While it’s still illegal to ride a bike in King County without a helmet, the city won’t require Spin or other companies to provide the helmet. They just have tell riders that it’s the law.
Unlike Pronto—but like many other companies vying for Seattle’s cyclists right now—Spin operates on a dockless system. Riders unlock the bike using an app, and when they’re done, they park the bike in an authorized location. Per SDOT, that means, for the most part, the landscape-and-furniture zone of the parking lot between main pedestrian thoroughfare and the curb, with some exceptions.”

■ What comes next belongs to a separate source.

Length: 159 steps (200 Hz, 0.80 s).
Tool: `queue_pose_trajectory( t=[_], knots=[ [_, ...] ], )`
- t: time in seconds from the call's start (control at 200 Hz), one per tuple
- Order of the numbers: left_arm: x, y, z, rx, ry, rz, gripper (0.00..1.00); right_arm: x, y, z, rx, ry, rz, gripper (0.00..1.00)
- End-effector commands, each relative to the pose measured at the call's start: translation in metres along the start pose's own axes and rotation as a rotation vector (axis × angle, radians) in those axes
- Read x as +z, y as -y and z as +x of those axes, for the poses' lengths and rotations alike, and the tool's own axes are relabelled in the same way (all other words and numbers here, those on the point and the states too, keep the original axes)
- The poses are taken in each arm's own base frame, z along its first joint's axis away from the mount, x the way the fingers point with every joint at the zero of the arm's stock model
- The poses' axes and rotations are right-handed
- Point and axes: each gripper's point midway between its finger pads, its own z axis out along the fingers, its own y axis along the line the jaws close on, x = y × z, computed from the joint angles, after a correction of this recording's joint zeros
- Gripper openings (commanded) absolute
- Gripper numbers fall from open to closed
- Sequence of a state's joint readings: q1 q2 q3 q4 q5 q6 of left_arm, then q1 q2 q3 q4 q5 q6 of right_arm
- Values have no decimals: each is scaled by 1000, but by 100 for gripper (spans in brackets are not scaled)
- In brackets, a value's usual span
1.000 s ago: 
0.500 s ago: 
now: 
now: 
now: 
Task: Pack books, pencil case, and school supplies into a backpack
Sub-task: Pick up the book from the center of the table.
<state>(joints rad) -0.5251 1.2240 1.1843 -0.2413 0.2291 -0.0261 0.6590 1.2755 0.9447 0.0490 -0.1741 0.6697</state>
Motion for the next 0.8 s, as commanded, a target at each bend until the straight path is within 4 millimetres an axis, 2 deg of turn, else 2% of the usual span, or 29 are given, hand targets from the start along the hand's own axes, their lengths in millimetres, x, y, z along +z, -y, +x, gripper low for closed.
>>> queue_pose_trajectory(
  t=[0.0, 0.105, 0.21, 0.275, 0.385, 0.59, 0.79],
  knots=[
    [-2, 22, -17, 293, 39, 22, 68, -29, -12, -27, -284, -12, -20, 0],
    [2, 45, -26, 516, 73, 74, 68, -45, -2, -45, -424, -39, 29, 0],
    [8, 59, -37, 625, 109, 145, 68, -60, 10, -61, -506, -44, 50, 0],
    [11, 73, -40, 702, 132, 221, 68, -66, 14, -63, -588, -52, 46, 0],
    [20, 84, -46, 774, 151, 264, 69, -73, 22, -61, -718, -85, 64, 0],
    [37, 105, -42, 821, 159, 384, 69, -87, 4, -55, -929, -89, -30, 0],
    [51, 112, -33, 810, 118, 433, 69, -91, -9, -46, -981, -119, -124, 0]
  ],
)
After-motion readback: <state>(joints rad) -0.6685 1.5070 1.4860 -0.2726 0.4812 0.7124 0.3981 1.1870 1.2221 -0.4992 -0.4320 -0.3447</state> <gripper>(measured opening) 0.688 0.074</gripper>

Basically, you grab a bike, unlock it with an app that you’ve downloaded, ride to your destination, then drop the bike anywhere other than in the middle of the street or sidewalk. I’ve seen a lot of the bikes around, and in use, and apparently they are about to be joined by a company using the same concept with lime green bikes.
Seattle isn’t an easy biking city: lots of hills, slippery cobblestone streets, and darting traffic less respectful of bikers than other cities like New York. But parking here is expensive, many of our urban residents don’t have cars, and with downtown congestion increasing all the time, walking or biking is often faster than driving or taking the bus.
I like the entrepreneurial energy that says “OK, that didn’t work. Let’s try this.” We’ll see how it goes when winter rains come and tooling along in the bright summer sun is no longer part of the ride.